INSTRUCTIONS FOR THE TASK
Take the records below from their first line to the line with "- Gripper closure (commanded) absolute", and restate those lines word for word.

EXERCISE DATA

┌────────

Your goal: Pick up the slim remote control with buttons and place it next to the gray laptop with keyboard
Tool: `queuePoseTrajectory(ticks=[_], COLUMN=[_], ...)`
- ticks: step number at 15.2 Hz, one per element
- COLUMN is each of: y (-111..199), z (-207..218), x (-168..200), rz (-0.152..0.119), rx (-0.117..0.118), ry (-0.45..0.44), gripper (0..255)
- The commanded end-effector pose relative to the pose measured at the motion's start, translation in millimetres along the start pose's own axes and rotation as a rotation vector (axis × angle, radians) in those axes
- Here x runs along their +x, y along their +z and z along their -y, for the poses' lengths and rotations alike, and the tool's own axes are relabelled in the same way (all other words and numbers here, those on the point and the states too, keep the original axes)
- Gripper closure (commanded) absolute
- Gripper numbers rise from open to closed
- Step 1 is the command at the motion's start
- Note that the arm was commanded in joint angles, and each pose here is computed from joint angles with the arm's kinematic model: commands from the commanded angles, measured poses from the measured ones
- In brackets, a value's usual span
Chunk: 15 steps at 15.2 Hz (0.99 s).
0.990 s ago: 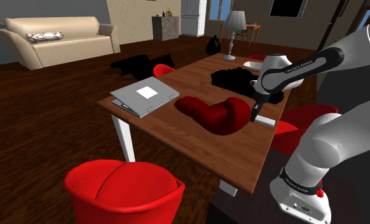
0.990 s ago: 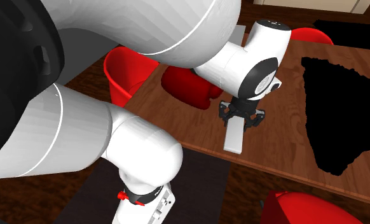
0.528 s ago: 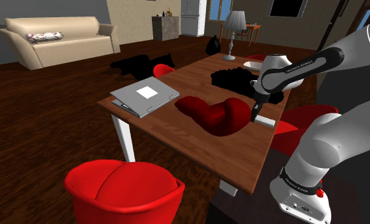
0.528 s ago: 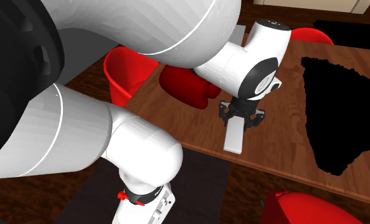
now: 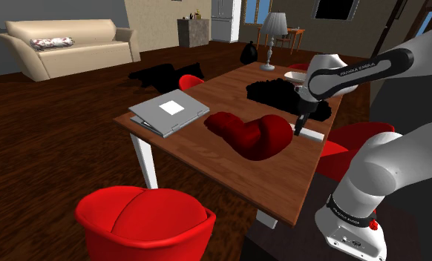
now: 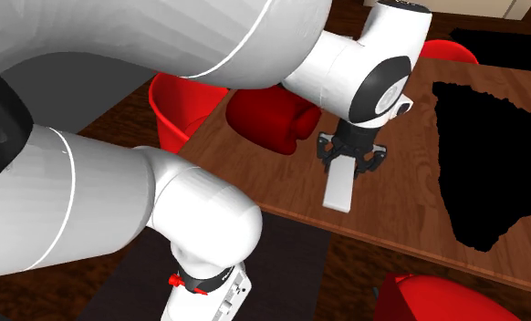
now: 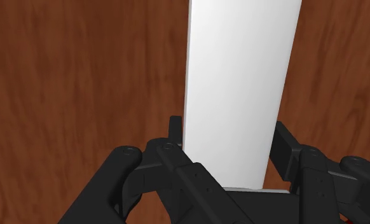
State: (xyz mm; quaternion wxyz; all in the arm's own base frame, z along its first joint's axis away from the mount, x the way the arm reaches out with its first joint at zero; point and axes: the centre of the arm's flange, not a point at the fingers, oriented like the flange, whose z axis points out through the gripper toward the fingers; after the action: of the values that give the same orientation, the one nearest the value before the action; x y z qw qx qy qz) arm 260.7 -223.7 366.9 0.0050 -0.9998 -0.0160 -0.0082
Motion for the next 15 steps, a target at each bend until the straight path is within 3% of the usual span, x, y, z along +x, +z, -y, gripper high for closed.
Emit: queuePoseTrajectory(ticks=[1, 15], y=[-11.1, -85.0], z=[0.7, 1.4], x=[0.2, 1.4], rz=[0.000, 0.000], rx=[0.000, 0.000], ry=[0.000, 0.000], gripper=[255, 255])
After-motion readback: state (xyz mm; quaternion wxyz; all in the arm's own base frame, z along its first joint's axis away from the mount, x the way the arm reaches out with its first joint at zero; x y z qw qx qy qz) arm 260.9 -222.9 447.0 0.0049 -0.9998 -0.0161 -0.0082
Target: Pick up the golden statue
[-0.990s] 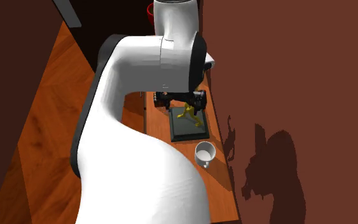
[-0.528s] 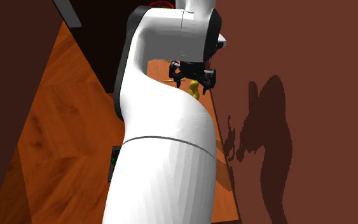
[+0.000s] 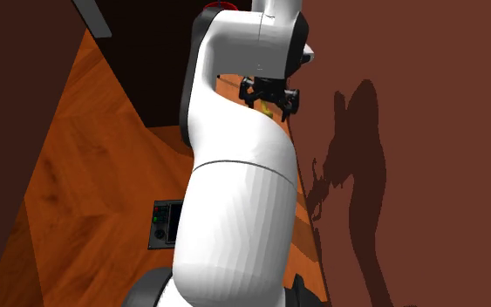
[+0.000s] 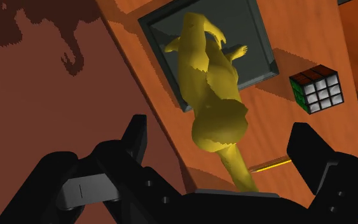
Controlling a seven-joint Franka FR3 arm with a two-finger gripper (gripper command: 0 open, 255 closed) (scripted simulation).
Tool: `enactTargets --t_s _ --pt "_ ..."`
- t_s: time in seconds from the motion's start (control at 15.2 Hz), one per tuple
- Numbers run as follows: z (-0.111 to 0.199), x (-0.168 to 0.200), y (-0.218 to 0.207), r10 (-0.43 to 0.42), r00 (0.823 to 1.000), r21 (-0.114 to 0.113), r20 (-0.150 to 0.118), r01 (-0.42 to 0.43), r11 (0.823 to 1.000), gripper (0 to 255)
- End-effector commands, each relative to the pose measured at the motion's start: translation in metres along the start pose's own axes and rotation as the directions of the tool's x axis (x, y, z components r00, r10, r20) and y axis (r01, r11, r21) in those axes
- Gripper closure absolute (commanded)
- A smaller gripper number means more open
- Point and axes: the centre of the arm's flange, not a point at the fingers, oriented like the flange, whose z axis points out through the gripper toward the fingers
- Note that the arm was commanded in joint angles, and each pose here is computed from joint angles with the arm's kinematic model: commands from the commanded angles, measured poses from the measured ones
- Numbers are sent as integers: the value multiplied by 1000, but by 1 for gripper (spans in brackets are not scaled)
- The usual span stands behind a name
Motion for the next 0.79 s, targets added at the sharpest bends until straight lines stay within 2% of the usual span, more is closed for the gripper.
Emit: enactTargets --t_s 0.0,0.2,0.26,0.73 --pt "11 0 -1 0 1000 0 -1 0 1000 0" --pt "19 0 -1 0 1000 0 -1 0 1000 0" --pt "19 1 -2 0 1000 0 -1 0 1000 255" --pt "19 1 -1 0 1000 0 -1 0 1000 255"
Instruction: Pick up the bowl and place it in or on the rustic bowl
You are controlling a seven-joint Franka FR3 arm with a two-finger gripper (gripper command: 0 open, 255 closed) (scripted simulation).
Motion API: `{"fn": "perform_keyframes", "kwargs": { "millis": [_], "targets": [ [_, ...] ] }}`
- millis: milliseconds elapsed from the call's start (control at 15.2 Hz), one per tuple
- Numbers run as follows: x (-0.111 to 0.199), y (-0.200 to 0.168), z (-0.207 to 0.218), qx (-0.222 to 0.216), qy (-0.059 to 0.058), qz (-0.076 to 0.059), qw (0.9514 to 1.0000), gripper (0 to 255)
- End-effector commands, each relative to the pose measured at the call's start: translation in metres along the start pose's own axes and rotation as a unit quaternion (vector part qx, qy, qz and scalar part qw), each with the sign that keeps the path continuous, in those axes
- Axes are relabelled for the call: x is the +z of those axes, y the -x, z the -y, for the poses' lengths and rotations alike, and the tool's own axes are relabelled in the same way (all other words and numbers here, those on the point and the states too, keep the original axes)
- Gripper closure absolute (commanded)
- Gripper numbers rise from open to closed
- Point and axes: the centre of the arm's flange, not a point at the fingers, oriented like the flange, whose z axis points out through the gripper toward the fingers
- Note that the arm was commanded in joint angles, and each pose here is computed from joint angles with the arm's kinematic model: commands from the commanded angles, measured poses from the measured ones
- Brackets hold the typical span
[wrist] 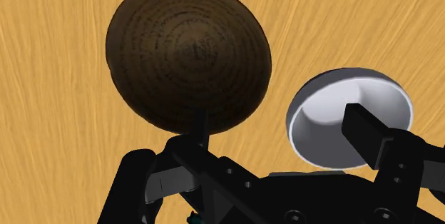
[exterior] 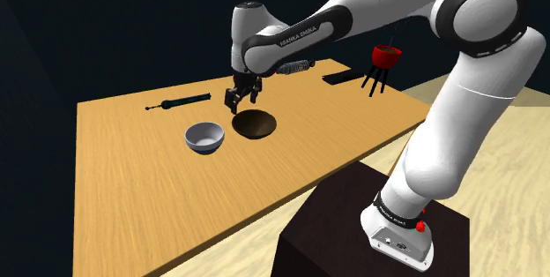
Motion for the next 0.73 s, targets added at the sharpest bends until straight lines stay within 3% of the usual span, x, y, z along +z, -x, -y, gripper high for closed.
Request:
{"fn": "perform_keyframes", "kwargs": {
  "millis": [0, 396, 660],
  "targets": [
    [0.016, -0.017, 0.012, 0.001, -0.001, -0.001, 1.0, 0],
    [0.067, -0.068, 0.044, 0.001, -0.004, -0.003, 1.0, 0],
    [0.088, -0.073, 0.047, 0.001, -0.004, -0.003, 1.0, 0]
  ]
}}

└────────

SOLUTION TO THIS EXERCISE
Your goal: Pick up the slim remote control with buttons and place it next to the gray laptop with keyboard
Tool: `queuePoseTrajectory(ticks=[_], COLUMN=[_], ...)`
- ticks: step number at 15.2 Hz, one per element
- COLUMN is each of: y (-111..199), z (-207..218), x (-168..200), rz (-0.152..0.119), rx (-0.117..0.118), ry (-0.45..0.44), gripper (0..255)
- The commanded end-effector pose relative to the pose measured at the motion's start, translation in millimetres along the start pose's own axes and rotation as a rotation vector (axis × angle, radians) in those axes
- Here x runs along their +x, y along their +z and z along their -y, for the poses' lengths and rotations alike, and the tool's own axes are relabelled in the same way (all other words and numbers here, those on the point and the states too, keep the original axes)
- Gripper closure (commanded) absolute

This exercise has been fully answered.